• Your goal
Please keep to the lines below from the one with "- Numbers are" through the one with "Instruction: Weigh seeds", and restate them word for word, ends included.

• Source records
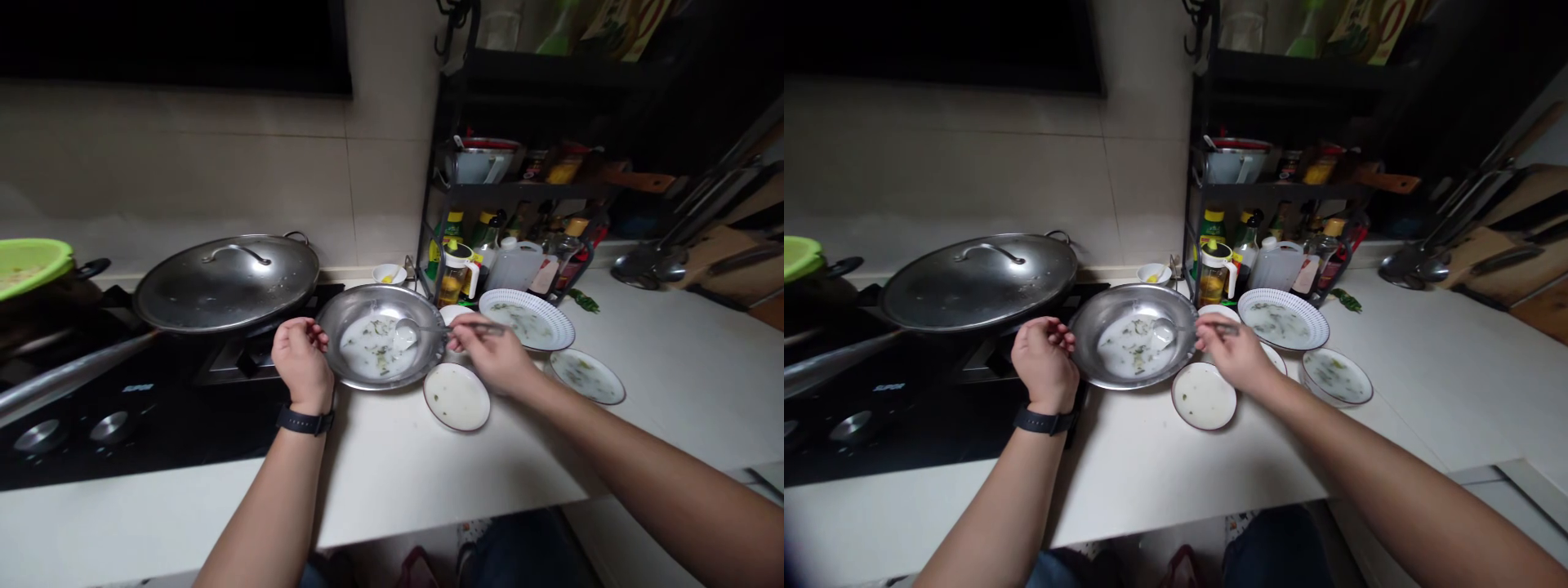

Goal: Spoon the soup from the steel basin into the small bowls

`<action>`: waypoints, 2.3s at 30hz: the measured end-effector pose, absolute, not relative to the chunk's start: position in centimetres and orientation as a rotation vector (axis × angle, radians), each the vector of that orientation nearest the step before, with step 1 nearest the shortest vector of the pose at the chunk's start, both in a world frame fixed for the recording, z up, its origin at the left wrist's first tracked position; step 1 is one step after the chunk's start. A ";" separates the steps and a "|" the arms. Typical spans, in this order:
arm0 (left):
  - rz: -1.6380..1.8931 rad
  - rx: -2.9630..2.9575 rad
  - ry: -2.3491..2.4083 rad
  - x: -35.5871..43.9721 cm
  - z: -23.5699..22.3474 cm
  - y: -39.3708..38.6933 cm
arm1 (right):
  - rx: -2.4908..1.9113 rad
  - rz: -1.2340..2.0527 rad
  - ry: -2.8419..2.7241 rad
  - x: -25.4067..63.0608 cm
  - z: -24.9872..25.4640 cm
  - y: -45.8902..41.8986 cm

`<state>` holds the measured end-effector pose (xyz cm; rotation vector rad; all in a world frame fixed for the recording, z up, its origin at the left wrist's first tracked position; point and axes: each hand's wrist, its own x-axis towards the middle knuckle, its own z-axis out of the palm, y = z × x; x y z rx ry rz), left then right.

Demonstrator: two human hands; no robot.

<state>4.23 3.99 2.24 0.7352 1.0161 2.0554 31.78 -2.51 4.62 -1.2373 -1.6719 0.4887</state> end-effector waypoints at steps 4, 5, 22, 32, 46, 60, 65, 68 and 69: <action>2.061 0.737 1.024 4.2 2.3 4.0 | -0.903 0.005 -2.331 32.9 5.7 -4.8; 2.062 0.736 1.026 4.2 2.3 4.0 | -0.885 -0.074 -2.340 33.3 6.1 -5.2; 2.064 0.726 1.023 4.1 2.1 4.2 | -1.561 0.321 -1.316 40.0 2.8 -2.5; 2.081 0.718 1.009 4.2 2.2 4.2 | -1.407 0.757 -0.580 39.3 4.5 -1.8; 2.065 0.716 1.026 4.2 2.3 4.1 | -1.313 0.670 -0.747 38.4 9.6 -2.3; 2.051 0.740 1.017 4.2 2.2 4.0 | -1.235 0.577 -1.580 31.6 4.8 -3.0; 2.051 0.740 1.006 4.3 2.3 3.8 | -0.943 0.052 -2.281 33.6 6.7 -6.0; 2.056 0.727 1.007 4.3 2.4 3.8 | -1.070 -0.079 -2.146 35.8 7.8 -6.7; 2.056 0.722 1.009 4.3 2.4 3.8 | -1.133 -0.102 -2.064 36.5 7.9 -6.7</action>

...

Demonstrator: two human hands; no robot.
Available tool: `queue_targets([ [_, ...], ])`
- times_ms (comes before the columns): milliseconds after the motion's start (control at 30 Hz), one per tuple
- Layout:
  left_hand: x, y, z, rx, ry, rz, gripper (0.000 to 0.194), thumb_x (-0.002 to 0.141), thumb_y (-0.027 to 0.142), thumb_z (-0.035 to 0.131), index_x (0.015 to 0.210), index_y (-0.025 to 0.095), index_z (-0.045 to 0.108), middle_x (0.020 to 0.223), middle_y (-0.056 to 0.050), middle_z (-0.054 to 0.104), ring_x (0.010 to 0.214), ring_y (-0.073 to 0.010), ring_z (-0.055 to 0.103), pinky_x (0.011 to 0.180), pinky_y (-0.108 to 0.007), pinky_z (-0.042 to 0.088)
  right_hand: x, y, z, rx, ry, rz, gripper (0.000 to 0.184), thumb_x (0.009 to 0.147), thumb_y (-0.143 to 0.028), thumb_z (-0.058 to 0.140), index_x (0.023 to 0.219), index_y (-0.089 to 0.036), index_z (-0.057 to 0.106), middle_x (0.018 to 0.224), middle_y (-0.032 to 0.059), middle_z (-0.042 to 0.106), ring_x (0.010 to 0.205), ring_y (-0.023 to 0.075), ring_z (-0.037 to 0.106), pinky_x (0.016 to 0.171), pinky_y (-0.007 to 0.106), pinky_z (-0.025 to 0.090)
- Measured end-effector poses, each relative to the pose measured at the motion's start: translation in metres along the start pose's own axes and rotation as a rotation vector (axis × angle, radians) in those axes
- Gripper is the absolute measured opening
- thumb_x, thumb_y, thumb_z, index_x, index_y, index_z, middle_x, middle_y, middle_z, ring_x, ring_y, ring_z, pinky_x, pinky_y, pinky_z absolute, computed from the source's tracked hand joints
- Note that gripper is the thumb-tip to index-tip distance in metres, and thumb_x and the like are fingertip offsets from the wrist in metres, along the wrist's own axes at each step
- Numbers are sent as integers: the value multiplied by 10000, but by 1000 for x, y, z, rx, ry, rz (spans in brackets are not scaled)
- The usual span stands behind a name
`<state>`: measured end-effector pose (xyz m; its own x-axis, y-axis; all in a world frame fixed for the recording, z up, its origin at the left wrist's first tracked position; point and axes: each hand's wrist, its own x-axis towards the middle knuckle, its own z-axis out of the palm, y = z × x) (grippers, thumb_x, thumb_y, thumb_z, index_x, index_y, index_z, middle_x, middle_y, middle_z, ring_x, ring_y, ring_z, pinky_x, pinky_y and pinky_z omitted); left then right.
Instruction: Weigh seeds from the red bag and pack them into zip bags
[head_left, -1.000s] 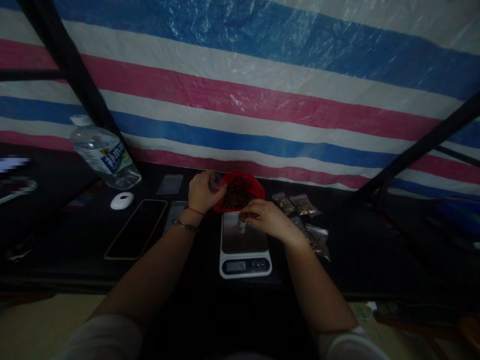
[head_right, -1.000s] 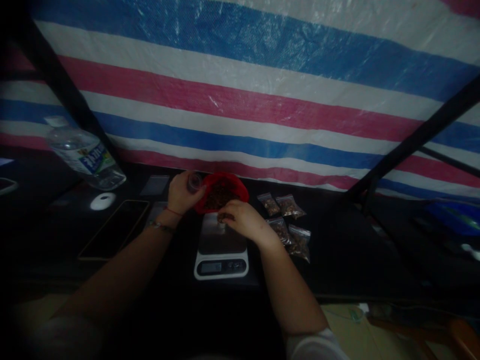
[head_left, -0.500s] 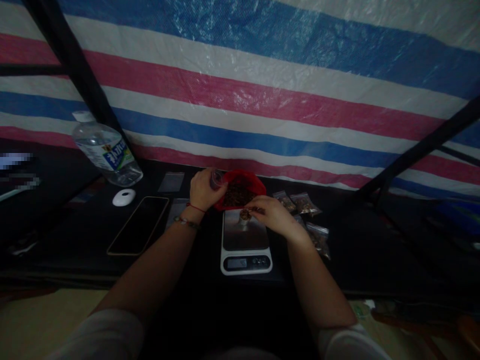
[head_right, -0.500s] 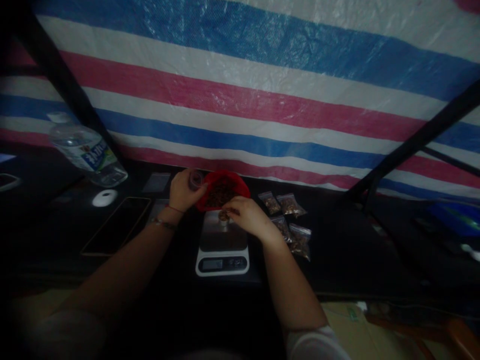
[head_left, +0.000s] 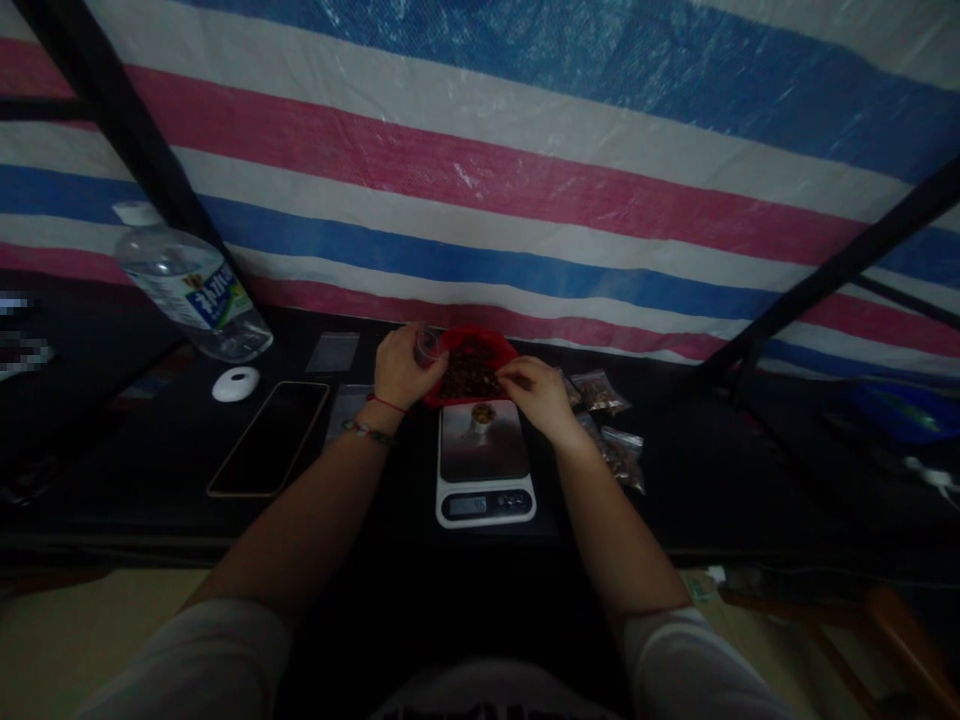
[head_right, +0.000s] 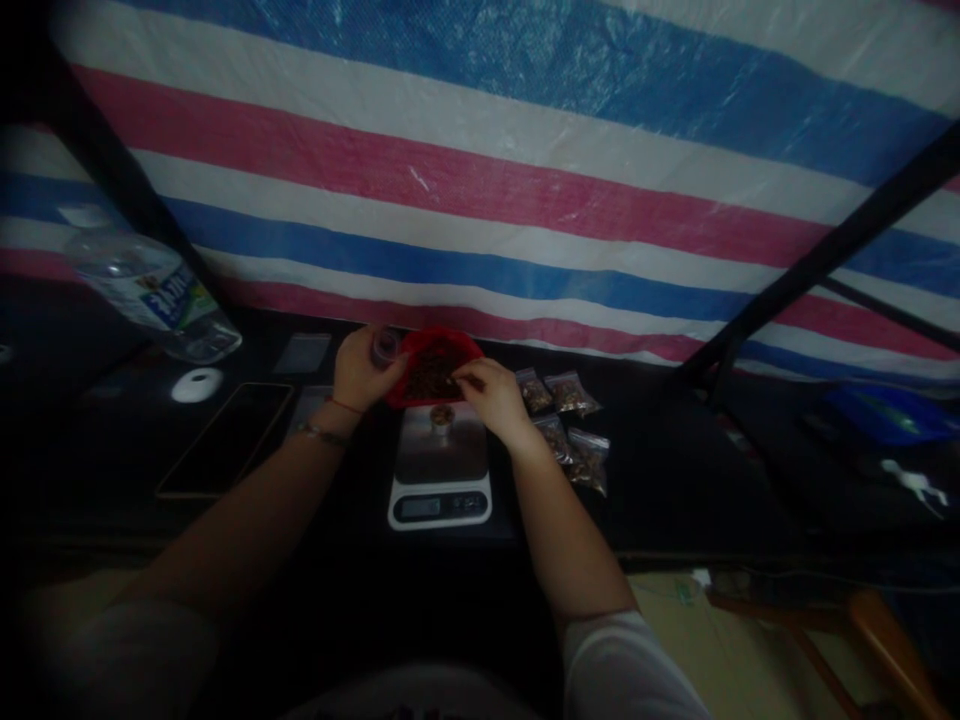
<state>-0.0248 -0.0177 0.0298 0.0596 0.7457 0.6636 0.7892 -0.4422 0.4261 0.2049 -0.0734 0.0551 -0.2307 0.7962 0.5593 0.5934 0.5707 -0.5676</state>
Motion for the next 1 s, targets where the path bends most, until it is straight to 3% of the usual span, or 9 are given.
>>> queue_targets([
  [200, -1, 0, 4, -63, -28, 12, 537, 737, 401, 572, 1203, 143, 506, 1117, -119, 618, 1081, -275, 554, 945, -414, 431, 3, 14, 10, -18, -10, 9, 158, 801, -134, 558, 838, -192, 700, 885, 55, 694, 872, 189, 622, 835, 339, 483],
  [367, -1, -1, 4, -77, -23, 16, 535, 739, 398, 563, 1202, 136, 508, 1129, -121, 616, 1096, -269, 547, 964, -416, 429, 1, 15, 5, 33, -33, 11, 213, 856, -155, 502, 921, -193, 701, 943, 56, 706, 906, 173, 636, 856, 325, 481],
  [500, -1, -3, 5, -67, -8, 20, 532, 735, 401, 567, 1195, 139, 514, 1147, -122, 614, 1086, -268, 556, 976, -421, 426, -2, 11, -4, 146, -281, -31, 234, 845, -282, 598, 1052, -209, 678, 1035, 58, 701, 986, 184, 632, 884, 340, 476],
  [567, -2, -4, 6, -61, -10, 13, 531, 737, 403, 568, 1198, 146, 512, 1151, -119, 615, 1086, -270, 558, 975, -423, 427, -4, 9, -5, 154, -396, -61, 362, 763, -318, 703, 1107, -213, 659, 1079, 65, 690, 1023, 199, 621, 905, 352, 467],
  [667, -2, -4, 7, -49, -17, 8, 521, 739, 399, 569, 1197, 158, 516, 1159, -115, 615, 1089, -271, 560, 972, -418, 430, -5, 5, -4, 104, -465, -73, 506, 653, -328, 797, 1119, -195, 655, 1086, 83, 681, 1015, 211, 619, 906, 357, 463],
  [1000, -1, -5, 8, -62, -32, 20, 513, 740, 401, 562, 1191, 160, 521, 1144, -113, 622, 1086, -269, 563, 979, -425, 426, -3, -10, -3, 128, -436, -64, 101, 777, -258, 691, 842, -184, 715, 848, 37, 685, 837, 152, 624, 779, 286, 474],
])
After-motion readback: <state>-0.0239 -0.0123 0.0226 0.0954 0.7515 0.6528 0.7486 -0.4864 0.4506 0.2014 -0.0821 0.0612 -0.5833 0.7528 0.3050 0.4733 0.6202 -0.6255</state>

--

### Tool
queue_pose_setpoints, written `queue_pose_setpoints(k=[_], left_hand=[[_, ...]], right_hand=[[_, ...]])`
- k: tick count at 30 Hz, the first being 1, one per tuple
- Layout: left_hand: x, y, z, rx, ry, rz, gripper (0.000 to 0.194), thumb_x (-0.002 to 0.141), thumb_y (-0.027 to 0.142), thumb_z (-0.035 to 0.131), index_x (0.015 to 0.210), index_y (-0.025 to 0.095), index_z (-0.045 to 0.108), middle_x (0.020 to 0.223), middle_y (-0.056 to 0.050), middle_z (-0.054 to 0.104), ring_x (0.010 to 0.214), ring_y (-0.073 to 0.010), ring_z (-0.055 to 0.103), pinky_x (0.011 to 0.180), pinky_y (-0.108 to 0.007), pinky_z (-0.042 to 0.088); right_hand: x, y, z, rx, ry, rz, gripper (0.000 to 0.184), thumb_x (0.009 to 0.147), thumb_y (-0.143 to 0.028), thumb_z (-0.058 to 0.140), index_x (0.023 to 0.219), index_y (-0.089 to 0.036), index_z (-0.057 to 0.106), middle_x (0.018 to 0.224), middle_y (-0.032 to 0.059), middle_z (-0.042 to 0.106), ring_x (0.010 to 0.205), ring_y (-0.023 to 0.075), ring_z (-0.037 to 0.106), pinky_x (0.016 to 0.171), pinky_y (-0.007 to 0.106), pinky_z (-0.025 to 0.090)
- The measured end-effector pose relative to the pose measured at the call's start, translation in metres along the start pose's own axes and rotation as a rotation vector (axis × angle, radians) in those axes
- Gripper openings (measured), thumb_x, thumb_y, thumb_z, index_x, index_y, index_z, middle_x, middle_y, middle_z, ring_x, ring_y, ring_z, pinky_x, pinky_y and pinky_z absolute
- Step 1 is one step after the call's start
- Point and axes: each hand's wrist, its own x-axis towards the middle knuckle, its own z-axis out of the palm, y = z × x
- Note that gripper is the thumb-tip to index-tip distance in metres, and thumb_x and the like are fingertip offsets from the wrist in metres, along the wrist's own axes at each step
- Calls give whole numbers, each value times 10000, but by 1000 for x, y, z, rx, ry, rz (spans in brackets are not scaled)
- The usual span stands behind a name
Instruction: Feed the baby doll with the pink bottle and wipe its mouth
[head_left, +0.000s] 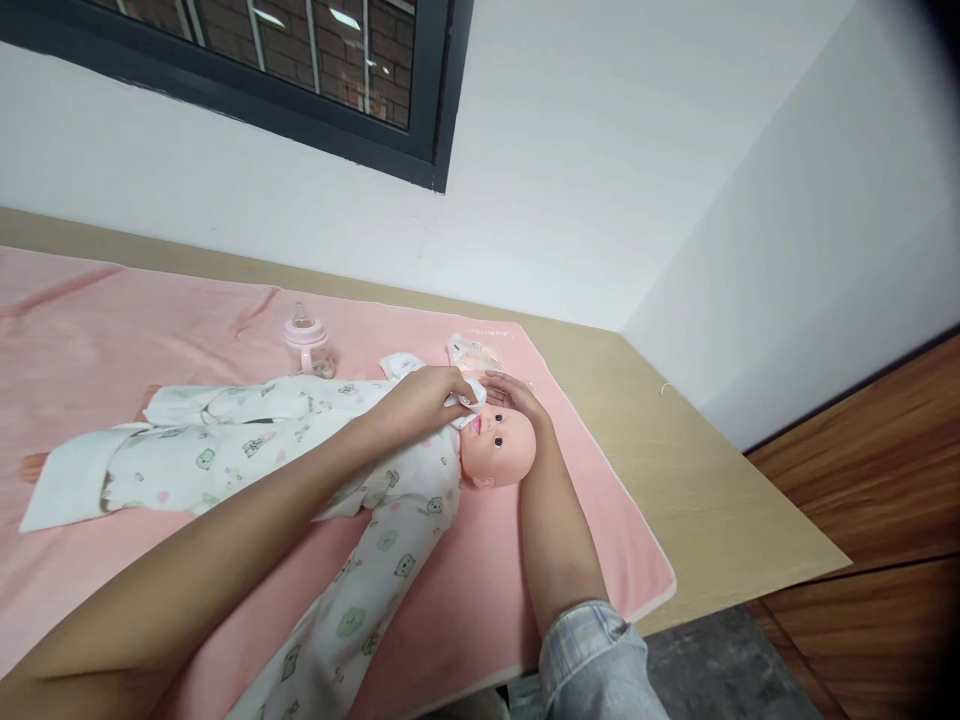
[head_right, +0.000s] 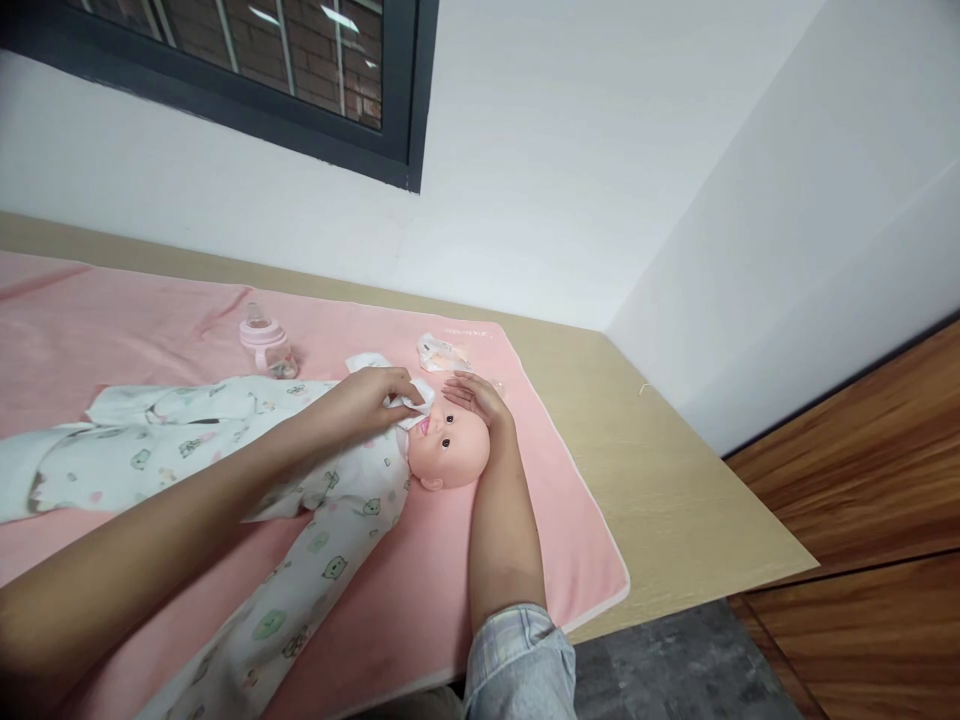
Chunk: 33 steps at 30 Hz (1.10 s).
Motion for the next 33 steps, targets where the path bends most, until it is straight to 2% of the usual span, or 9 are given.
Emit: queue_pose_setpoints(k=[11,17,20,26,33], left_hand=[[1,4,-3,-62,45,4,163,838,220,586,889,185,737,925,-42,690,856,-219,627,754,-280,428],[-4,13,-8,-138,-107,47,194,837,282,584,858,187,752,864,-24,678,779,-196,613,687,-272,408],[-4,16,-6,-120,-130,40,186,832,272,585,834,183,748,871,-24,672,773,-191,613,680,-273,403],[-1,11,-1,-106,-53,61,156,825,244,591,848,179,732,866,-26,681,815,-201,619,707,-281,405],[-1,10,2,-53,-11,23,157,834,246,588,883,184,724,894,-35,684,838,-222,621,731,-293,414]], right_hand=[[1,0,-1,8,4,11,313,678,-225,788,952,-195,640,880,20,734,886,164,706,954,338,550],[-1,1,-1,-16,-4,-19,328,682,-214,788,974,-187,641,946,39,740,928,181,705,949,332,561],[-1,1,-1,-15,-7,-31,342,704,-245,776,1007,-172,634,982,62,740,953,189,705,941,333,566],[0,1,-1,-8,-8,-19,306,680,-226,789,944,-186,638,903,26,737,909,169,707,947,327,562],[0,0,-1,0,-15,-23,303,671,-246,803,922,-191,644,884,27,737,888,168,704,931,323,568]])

• Result for this exercise
- Numbers are sent as integers: the value multiplied by 10000, but by 1000 for x, y, z, rx, ry, rz (spans in brackets are not scaled)
- The usual span stands behind a name
`<state>`: measured end-effector pose (xyz m; its own x-axis, y-axis; all in a world frame fixed for the recording, z up, its origin at the left wrist's first tracked position; point and axes: each hand's wrist, its own x-axis towards the middle knuckle, its own z-axis out of the palm, y = z × x) (grippers, thumb_x, thumb_y, thumb_z, index_x, index_y, index_z, middle_x, middle_y, middle_z, ring_x, ring_y, ring_z, pinky_x, pinky_y and pinky_z omitted); left then right.
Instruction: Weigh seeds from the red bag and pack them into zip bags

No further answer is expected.